На самом же деле Чингисхан со своим войском совершал то, что едва ли
оказалось бы под силу и современной армии, в первую очередь благодаря тому, что
войско его не имело равных в отношении обучения, организации и дисциплины – как
среди современников, так и, пожалуй, за всю человеческую историю. Как правило,
монгольская армия оказывалась гораздо меньше, чем выставленная противником.
Самое многочисленное свое войско Чингисхан собрал для покорения Хорезма – 240
000 человек. Но ни одна из монгольских орд, покорявших Русь, а затем страны
Восточной и Центральной Европы, не превышала 150 000 человек.
Увы, и королю Беле IV численное превосходство не помогло в битве на Шайо.
Перед самым рассветом 11 апреля 1241 года на защитников предмостного
плацдарма обрушился ливень монгольских стрел и камней, «сопровождавшийся
громоподобным шумом и огненными вспышками». Поскольку о громе и вспышках
современники упоминали и в описаниях битвы при Легнице, некоторые историки
усматривают здесь намек на первое в практике европейских войн применение
артиллерии. Однако Эрнест и Тревор Дюпюи в свой «Всемирной истории войн»

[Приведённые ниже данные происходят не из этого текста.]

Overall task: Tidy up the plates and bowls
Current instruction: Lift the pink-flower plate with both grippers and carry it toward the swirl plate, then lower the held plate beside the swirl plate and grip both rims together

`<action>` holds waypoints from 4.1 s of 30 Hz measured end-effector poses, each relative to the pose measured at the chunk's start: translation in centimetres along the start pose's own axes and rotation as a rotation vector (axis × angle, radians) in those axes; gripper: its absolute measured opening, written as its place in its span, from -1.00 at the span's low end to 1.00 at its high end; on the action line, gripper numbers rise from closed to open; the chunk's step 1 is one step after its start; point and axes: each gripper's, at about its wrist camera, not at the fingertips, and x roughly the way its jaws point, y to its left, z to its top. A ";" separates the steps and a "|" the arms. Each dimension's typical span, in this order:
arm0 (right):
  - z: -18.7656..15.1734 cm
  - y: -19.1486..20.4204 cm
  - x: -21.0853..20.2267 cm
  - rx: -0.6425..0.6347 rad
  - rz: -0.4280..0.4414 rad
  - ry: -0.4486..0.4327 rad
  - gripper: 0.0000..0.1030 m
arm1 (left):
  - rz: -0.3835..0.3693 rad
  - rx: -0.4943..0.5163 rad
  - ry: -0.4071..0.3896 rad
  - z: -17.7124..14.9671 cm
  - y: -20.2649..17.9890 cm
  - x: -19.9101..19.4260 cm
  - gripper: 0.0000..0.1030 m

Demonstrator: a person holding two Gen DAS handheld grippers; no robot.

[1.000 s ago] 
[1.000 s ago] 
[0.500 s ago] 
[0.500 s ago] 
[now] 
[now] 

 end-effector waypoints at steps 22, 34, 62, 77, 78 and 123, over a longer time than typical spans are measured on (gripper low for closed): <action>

полагают, что «скорее они [монголы. – А.Б.] следовали привычной тактике:
использовали баллисты и катапульты, а для пущего эффекта – ранние варианты
китайских шутих». Но в любом случае это был аналог современной артподготовки. За
нею – как и в современной тактике – последовало стремительное наступление.
Сопротивление защитников плацдарма, ошеломленных этой вакханалией огня,
смерти и разрушения, было быстро сломлено, и монголы хлынули по захваченному по
мосту на западный берег Шайо. Разбуженный шумом боя Бела IV принялся торопливо
выводить из укрепленного лагеря главные силы. Завязалась ожесточенная битва. Но
внезапно выяснилось, что это была не атака, а лишь отвлекающий маневр.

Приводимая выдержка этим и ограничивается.